Property Meaning Satisfied? Explanation Comment
normal subgroup equals all its conjugate subgroups Yes Kernel of sign homomorphism; alternating group is always normal in corresponding symmetric group Also follows from the fact that index two implies normal
characteristic subgroup invariant under all automorphisms Yes normal Sylow subgroups are characteristic
coprime automorphism-invariant subgroup invariant under all coprime automorphisms, i.e., automorphisms whose order is coprime to that of the group Yes
cofactorial automorphism-invariant subgroup invariant under all cofactorial automorphisms, i.e., automorphisms whose order has no prime factors other than those in the group Yes
subgroup-cofactorial automorphism-invariant subgroup invariant under all automorphisms whose order has no prime factors other than those in the subgroup Yes
fully invariant subgroup contains its image under any endomorphism of whole group Yes normal Sylow subgroups are fully invariant

### Resemblance-based properties

Property Meaning Satisfied? Explanation Comment
Sylow subgroup Yes
normal Sylow subgroup Yes
Hall subgroup Yes
normal Hall subgroup Yes
order-conjugate subgroup conjugate to all subgroups of the same order Yes follows from being a Sylow subgroup, since Sylow implies order-conjugate
order-isomorphic subgroup isomorphic to all subgroups of the same order Yes (via order-conjugate, also obvious since has prime order)

### Advanced properties related to invariance/resemblance

Property Meaning Satisfied? Explanation Comment
verbal subgroup Yes
isomorph-free subgroup no other isomorphic subgroup Yes
order-unique subgroup no other subgroup of that order Yes
normal subgroup having no nontrivial homomorphism to its quotient group Yes
homomorph-containing subgroup contains any homomorphic image of it in the whole group Yes normal Sylow subgroups are homomorph-containing
variety-containing subgroup Yes
quotient-subisomorph-containing subgroup Yes
image-closed fully invariant subgroup Yes (via verbal)
intermediately fully invariant subgroup Yes (via variety-containing)
image-closed characteristic subgroup Yes
intermediately characteristic subgroup Yes

### Properties related to transitivity of normality and conjugacy

Property Meaning Satisfied?
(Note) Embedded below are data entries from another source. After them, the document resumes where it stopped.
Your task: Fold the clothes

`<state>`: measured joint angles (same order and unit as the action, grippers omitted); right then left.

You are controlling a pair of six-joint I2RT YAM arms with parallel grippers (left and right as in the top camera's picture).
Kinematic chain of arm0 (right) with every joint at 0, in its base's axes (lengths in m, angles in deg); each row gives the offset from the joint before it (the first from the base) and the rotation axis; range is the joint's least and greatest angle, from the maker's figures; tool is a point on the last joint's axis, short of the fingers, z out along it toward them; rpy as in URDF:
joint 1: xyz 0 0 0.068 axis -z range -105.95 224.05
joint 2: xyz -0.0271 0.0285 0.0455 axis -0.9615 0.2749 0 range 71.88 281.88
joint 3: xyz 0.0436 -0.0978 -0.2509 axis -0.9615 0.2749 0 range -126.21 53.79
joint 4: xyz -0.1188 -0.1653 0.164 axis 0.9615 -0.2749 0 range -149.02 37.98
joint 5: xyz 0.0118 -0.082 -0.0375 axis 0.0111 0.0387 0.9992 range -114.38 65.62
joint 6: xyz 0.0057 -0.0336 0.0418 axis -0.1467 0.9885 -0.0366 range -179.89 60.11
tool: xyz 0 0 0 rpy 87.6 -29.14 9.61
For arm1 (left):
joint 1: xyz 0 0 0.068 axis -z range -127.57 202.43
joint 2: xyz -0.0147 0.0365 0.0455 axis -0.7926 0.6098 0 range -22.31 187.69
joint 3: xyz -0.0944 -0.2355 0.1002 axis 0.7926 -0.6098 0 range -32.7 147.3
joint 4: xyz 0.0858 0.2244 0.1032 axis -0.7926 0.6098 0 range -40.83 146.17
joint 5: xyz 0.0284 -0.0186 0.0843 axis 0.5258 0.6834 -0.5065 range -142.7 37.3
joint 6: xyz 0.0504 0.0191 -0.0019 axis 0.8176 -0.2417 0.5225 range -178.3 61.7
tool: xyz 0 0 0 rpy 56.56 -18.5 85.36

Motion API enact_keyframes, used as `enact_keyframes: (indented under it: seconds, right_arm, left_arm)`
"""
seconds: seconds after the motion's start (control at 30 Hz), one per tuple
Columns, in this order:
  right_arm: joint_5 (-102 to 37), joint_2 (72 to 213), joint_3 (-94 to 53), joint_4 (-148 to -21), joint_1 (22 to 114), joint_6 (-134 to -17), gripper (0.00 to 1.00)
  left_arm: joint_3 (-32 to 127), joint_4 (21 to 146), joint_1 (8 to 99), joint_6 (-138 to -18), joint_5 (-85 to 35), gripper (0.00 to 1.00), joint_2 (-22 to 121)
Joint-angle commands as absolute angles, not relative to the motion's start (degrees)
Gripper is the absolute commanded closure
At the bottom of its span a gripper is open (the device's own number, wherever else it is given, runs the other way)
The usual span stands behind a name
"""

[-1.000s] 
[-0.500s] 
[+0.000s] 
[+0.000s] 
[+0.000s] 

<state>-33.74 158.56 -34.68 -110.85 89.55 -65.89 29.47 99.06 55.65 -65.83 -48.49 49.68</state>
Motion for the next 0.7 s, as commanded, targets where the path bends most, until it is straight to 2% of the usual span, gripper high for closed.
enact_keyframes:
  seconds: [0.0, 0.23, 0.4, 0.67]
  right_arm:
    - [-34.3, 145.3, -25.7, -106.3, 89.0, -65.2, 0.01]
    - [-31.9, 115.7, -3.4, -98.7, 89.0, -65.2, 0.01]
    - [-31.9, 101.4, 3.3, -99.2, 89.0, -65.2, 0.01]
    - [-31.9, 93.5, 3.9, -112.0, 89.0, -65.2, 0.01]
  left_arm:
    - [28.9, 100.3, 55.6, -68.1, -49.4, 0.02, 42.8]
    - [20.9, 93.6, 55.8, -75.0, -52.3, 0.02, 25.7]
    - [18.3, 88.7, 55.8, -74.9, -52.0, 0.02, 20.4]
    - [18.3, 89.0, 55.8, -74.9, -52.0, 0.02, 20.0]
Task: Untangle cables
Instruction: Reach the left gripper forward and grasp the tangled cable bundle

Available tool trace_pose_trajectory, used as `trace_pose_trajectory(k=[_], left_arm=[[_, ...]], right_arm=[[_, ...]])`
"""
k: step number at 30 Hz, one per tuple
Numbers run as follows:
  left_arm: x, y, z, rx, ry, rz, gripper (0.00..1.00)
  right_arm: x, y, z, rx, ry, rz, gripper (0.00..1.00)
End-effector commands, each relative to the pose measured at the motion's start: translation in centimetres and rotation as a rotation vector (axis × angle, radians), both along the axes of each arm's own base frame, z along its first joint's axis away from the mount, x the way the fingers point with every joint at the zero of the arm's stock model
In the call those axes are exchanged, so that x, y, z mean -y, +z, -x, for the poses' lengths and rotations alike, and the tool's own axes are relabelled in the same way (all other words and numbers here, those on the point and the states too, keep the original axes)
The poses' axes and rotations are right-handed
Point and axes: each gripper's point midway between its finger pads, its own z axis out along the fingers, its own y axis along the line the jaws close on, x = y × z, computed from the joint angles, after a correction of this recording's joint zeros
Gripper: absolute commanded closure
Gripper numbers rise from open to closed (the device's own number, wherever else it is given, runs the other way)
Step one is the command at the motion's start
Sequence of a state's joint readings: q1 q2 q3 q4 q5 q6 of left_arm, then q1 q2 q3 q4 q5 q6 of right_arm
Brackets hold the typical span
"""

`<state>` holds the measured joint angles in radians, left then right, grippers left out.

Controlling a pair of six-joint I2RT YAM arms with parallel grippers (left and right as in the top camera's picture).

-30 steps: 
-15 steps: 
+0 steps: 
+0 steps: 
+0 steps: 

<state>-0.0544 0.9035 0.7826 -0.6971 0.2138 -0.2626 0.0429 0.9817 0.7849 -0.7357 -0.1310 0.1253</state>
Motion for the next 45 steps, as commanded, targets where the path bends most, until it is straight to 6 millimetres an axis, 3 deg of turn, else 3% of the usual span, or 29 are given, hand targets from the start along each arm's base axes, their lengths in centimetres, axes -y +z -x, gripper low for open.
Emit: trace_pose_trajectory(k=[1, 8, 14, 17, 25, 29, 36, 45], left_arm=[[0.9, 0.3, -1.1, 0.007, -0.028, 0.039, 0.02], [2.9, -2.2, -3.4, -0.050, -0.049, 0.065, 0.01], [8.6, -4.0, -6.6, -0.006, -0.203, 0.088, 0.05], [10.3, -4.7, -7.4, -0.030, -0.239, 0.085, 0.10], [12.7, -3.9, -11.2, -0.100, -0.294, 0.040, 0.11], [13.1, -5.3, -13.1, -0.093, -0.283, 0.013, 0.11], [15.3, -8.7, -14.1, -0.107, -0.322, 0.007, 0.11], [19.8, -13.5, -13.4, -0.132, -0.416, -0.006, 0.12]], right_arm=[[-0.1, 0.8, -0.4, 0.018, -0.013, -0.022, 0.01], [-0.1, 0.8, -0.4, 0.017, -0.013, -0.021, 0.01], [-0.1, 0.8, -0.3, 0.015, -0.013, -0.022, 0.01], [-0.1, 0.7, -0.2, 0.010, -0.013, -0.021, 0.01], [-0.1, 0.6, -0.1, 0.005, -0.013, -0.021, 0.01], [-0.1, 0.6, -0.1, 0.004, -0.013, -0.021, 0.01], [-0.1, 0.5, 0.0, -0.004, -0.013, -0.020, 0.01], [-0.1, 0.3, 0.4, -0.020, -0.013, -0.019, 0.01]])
Explanation Comment
hereditarily normal subgroup Yes
transitively normal subgroup Yes
conjugacy-closed subgroup No
central factor No

### Properties related to position in lattice of subgroups

Property Meaning Satisfied? Explanation Comment
minimal normal subgroup nontrivial normal subgroup not containing any other nontrivial normal subgroup Yes it is the unique minimal normal subgroup, hence also the socle
maximal normal subgroup proper normal subgroup not contained in any other proper normal subgroup Yes it is the unique maximal normal subgroup, hence also the Jacobson radical
maximal subgroup proper subgroup not contained in any other proper subgroup Yes

## GAP implementation

### Finding this subgroup inside the group as a black box

Here, a group $G$ that we know to be isomorphic to the symmetric group of degree three is given, and we need to locate in that the alternating group of degree three. Different ways of constructing/locating this subgroup are given below.

Description Functions used
SylowSubgroup(G,3) SylowSubgroup
DerivedSubgroup(G) DerivedSubgroup
FittingSubgroup(G) FittingSubgroup
Socle(G) Socle

To assign $H$ to any of these, do H := followed by that. For instance:

H := SylowSubgroup(G,3);

### Constructing the group and the subgroup

Because of GAP's native implementation of symmetric groups, this can be easily achieved using SymmetricGroup and AlternatingGroup:

gap> G := SymmetricGroup(3);;
gap> H := AlternatingGroup(3);;

Note that double semicolons have been used to suppress confirmatory output, but you may prefer to use single semicolons.